Every server→client message is JSON with this outer shape:

{
  "type": "message.new",
  "thread_id": "uuid",
  "message_id": "uuid (optional)",
  "workspace_id": "uuid (optional)",
  "payload": { }
}

Switch on type; route on thread_id. UUID fields are bare strings.

Event catalog

type Direction Meaning
message.new S→C A new message arrived in a thread (E2E-encrypted payload).
message.read S→sender Recipient marked your message(s) read.
message_reactions S→C Reaction set on a message changed.
message_deleted S→C A message was deleted.
message.transcript_edited S→C A voice-note transcript was edited.
presence S→C Typing / recording indicator for a thread.
recording_progress S→C Live progress while a voice note records/uploads.
ai.stage_done S→C One AI pipeline stage finished (triage/extract/summarize/replies).
ai.processed S→C The AI pipeline for a message completed.
call.invited S→C Incoming call invitation.
call.state_changed S→C Call transitioned (ringing→active→ended, etc.).
call.signal S→C WaveLink SDP/ICE handshake signal for a call.
call.relay S→C Relay coordination for a call.
handoff.event S→sender Live view / screenshot receipt on a hand-off message.

Additional state pushes you may receive: subscription.lapsed, voice_clone.status_changed, task_due, invite_redeemed. Treat any unknown type as a no-op (forward-compatible) — the apps do.

Payloads are encrypted

message.new carries the E2E-encrypted message (encapsulated_key_b64, iv, ciphertext, aad, sender_eph_public). Decrypt client-side with your device keys. The server never sees plaintext on the transport path.

Reconnect & replay

The WebSocket is best-effort while connected; durable delivery is guaranteed by an outbox with at-least-once semantics and idempotency keys. After any disconnect:

  1. Reconnect the socket.
  2. Catch up on anything missed via REST: GET /v1/messages?after=<last_seen_ts>.

Because events are idempotent by design (e.g. message.new is keyed by message_id), replaying a window you partially saw is safe — dedupe on the id.

Server-Sent Events (SSE)

SSE responses set Content-Type: text/event-stream, Cache-Control: no-cache, and X-Accel-Buffering: no. Each event is a data: line; the stream terminates with a literal data: [DONE].

Streaming translation — POST /v1/messages/{message_id}/translate-stream

Request:

{ "target_lang": "en" }

target_lang is an optional BCP-47 tag; it defaults to your preferred_language. You must be a member of the message's thread.

Stream:

data: {"text": "Translated fragment"}

data: {"text": " continues…"}

data: [DONE]
  • {"text": "…"} — one translated fragment per token.
  • {"error": "upstream_failed"} — terminal upstream failure (still 200, followed by [DONE]).
  • Client errors (403, 404, 429) arrive as a normal HTTP error with no SSE body.
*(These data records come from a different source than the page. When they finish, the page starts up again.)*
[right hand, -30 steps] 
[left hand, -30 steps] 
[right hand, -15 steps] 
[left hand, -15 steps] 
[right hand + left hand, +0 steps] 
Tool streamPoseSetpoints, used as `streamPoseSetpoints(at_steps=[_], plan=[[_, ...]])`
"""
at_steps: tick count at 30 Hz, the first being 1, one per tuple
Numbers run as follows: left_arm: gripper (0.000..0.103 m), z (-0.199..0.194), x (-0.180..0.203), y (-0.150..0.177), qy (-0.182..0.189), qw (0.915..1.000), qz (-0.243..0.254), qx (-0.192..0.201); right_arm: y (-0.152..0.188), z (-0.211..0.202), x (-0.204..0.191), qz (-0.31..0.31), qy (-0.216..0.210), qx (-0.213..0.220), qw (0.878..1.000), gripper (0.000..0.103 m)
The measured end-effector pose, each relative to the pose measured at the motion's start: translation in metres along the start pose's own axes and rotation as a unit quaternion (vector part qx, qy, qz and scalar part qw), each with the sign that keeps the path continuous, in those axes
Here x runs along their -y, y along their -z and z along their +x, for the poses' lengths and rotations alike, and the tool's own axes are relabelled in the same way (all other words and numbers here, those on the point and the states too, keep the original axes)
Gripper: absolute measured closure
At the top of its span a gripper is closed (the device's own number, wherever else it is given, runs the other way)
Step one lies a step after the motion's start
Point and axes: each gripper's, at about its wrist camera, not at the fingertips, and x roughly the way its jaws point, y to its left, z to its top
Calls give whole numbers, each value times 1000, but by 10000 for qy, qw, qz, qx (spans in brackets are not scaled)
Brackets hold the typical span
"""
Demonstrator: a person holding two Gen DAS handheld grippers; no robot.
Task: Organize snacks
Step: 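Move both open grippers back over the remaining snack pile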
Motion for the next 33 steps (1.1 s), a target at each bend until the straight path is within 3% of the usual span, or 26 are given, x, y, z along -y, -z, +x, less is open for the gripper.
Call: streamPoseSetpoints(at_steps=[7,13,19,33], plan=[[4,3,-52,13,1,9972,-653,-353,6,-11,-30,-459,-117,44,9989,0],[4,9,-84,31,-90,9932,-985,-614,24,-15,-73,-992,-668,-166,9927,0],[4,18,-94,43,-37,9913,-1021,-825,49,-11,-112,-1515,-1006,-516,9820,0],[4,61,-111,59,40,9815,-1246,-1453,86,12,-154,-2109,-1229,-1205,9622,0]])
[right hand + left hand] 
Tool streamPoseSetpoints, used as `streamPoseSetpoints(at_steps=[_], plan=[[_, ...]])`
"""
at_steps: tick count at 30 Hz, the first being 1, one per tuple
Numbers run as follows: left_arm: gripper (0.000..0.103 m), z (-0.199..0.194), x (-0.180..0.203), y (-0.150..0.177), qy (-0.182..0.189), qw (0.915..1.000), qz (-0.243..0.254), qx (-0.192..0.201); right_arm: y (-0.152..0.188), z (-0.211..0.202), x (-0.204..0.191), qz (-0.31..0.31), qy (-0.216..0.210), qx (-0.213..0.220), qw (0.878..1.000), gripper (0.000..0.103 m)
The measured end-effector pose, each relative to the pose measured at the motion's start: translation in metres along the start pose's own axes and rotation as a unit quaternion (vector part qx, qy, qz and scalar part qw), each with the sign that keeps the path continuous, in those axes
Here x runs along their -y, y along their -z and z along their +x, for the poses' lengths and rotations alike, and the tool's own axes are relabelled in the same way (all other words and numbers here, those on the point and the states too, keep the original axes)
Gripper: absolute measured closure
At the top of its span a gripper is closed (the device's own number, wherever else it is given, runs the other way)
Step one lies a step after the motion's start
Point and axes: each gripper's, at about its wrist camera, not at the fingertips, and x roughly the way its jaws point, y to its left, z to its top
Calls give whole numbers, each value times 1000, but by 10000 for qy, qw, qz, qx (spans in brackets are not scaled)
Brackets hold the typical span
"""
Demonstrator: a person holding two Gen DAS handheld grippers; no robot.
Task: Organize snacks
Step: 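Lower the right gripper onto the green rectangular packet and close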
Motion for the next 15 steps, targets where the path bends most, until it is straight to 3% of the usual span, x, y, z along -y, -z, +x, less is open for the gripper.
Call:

Streaming ask — POST /v1/ask/stream

Streams the answer to an Ask query token-by-token. It may also emit a pending_action event carrying an HMAC-signed confirm card; redeem it at POST /v1/agent/confirm-action. Terminates with [DONE].

Streaming assistant — POST /v1/threads/{thread_id}/assistant-invocations/stream

Drives the personal assistant with live tool-call chrome:

data: {"step": "tool_call_start", "name": "search_messages", "call_id": "c1"}

data: {"step": "tool_call_done", "name": "search_messages", "ok": true, "summary": "2 hit(s)"}

data: {"event": "result", "visibility": "private", "action": { }, "run": { }}

data: [DONE]
  • {"step": …}tool_call_start, tool_call_done, done.
  • {"action": {…}} — a write-tool confirm card (same token path as Ask).
  • {"event": "result", …} — terminal result with the finalized action/run.
  • {"event": "error", "error": "<code>"} — mid-stream failure (terminal).

transcribe-stream is removed

There is no streaming-transcription endpoint. Voice-note transcripts are produced one-shot by the AI pipeline and delivered when ready — watch for the ai.stage_done / ai.processed WebSocket events, or poll GET /v1/messages/{id}.